Intervention de Thierry Foucaud

Réunion du 14 février 2011 à 15h00
Accords entre l'état et les collectivités territoriales de saint-martin de saint-barthélemy et de polynésie française — Article 1er

Photo de Thierry FoucaudThierry Foucaud :

L’article 1er de cette proposition de loi organique présente un caractère pour le moins original.

Il s’agit en effet d’une convention fiscale que la France signera avec la collectivité territoriale de Saint-Martin, destinée à éviter les doubles impositions.

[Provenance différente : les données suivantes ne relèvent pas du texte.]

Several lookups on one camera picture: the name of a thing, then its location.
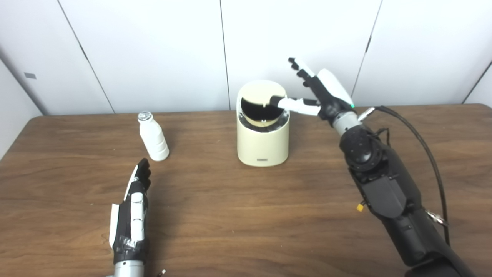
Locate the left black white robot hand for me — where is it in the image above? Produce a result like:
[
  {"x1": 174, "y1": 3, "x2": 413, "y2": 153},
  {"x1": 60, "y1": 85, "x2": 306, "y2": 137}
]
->
[{"x1": 109, "y1": 158, "x2": 151, "y2": 265}]

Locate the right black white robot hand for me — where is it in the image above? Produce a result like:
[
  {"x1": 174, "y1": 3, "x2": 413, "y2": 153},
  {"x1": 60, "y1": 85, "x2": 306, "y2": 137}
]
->
[{"x1": 269, "y1": 57, "x2": 356, "y2": 120}]

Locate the cream round bin lid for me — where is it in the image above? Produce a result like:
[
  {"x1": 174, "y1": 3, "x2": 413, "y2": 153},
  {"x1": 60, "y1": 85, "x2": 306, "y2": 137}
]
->
[{"x1": 240, "y1": 83, "x2": 287, "y2": 127}]

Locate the small white plastic bottle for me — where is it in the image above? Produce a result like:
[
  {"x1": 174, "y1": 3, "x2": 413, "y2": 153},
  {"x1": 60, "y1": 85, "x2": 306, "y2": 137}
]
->
[{"x1": 138, "y1": 112, "x2": 170, "y2": 162}]

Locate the cream-colored bin body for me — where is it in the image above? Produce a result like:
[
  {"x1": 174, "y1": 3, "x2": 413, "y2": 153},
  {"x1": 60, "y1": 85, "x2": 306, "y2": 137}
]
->
[{"x1": 236, "y1": 80, "x2": 291, "y2": 167}]

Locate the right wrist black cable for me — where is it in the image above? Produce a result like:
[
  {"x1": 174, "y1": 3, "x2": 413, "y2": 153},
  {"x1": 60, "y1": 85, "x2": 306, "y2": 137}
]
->
[{"x1": 357, "y1": 106, "x2": 451, "y2": 247}]

Que cherche à résoudre cette convention ? Fondamentalement, elle cherche à consacrer ce que le président Arthuis a qualifié de « laboratoire d’innovation fiscale », lors de l’examen du rapport en commission. La raison d’être de ce laboratoire trouve son origine dans l’esprit et la lettre de l’article 74 de la Constitution.

Contrairement à Saint-Barthélemy, la collectivité territoriale de Saint-Martin n’a pas élaboré un code des contributions. Elle s’est contentée, si l’on peut dire, de prendre le code général des impôts et de le mettre en lien avec la situation locale.

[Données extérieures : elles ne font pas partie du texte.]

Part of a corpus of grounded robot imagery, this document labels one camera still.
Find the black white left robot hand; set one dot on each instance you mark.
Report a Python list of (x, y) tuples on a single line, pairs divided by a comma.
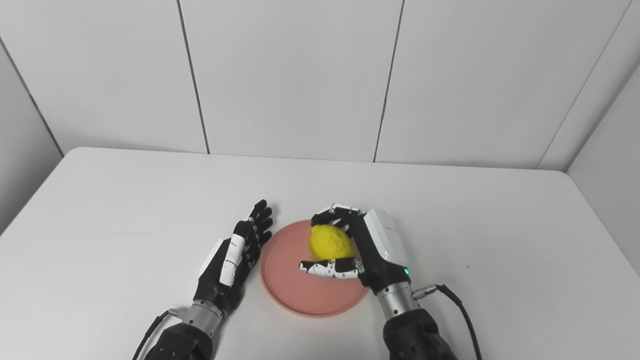
[(225, 270)]

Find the pink round plate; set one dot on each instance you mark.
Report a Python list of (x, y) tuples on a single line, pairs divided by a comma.
[(290, 290)]

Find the yellow lemon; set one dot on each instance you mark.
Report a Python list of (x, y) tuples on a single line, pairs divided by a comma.
[(330, 242)]

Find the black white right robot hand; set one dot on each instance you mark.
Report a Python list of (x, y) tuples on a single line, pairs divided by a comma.
[(380, 250)]

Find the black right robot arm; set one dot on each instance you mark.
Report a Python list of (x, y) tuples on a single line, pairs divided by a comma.
[(412, 330)]

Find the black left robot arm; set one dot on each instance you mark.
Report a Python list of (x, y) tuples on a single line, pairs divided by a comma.
[(185, 337)]

Puisqu’il s’agissait d’une priorité, à Saint-Martin il n’existe pas de bouclier fiscal, ni d’impôt de solidarité sur la fortune, ni de taxe sur les salaires, sinon, bizarrement, un sous-produit de la TVA appelé « taxe générale sur le chiffre d’affaires », ou TGCA, qui ne laisse pas d’option aux assujettis – contrairement au territoire métropolitain –, ainsi qu’un impôt sur les sociétés et un impôt sur le revenu dont le barème est, de manière générale, aménagé à la baisse.

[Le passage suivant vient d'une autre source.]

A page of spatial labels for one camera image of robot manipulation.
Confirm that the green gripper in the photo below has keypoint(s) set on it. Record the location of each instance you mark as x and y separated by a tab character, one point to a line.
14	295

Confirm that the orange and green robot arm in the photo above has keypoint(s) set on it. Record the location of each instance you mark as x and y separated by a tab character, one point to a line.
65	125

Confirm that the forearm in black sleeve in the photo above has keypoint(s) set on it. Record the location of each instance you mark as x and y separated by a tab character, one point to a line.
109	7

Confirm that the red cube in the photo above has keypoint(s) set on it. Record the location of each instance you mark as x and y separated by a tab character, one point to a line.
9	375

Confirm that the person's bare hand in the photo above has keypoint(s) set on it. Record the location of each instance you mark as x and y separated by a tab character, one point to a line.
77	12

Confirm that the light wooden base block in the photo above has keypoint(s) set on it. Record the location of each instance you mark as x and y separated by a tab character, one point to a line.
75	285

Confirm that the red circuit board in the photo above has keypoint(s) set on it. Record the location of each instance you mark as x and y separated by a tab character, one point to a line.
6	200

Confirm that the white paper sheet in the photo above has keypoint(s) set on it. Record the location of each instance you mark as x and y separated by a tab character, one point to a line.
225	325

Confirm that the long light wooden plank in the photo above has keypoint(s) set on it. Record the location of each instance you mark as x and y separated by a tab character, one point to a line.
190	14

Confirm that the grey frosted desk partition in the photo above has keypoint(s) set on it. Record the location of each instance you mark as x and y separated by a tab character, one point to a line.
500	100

Notons que Saint-Martin, dans la fameuse délibération du conseil territorial du 21 novembre 2007 – nous l’avons consultée avec intérêt – qui a fixé l’essentiel des règles fiscales locales, a supprimé pratiquement toutes les niches de l’impôt sur le revenu, comme de l’impôt sur les sociétés, c’est-à-dire qu’elle a opté pour une simplification et une lisibilité des règles.

La vérité, c’est que lorsque l’on compte plus ou moins 20 % de sans-emploi et un grand nombre de familles ne disposant pas de ressources très élevées pour vivre, on peut largement se contenter d’adapter le dispositif de défiscalisation outre-mer, comme c’est le cas aujourd’hui.

Enfin, la délibération du 21 novembre prévoit d’appliquer à Saint-Martin le régime de réduction du montant de l’impôt sur le revenu appliqué en Guyane, soit une baisse de 40 % du montant de l’impôt dans la limite de 6 700 euros.

À la suppression de l’ISF, Saint-Martin ajoute donc la flat tax ! Là encore, on pourrait dire que M. le président Arthuis a eu raison : Saint-Martin est un laboratoire d’innovation fiscale !

Mais le résultat de cette situation découle de l’objectif visé, celui de percevoir un minimum de recettes fiscales, sur un territoire où les contribuables, à l’exception sans doute notable des fonctionnaires en place sur l’île, ont parfois de la peine à faire face à leurs obligations.

Pourtant, ce choix ne rencontre pas un grand succès, puisque le 25 mars 2010, lors de la délibération d’examen du budget primitif de la collectivité, le conseil territorial de Saint-Martin, à la demande de son président M. Frantz Gumbs, a accordé l’inscription d’une ligne de provision pour créances fiscales irrécouvrables de 26 millions d’euros !

Ce chiffre doit être comparé au rendement de 7, 1 millions d’euros de l’impôt sur le revenu, constaté en 2006 à Saint Martin, ce qui, pour une collectivité d’environ 45 000 habitants, doit sans doute constituer un record !

Autrement dit, ce que vous nous proposez de valider avec l’article 1er, quoi que vous disiez sur la nécessité de clarifier le traitement fiscal entre résidents et non-résidents, ce n’est, ni plus ni moins, qu’une gestion plutôt défaillante ou, pour le moins, en délicatesse des deniers publics.

D’ailleurs, la même délibération du conseil territorial indique, en article 5, que l’on ne procédera à aucune affectation du titre des excédents de fonctionnement capitalisés, puis, en article 6, que l’on opérera les ajustements, concernant les résultats définitifs de l’exercice 2009, après le vote du compte administratif de 2009, à l’occasion du budget supplémentaire de 2010.

Cela montre, s’il en était besoin, que, dès lors que l’on mélange compte administratif et décision modificative, on est dans l’urgence comptable...

Toutes ces remarques nous amènent naturellement à rejeter sans hésiter l’article 1er, parce que cette convention ne vise réellement qu’à entériner une situation locale peu satisfaisante du point de vue du rendement des impôts et de la réalité des informations et du contrôle qui sera opéré sur la situation de certains contribuables peu regardants.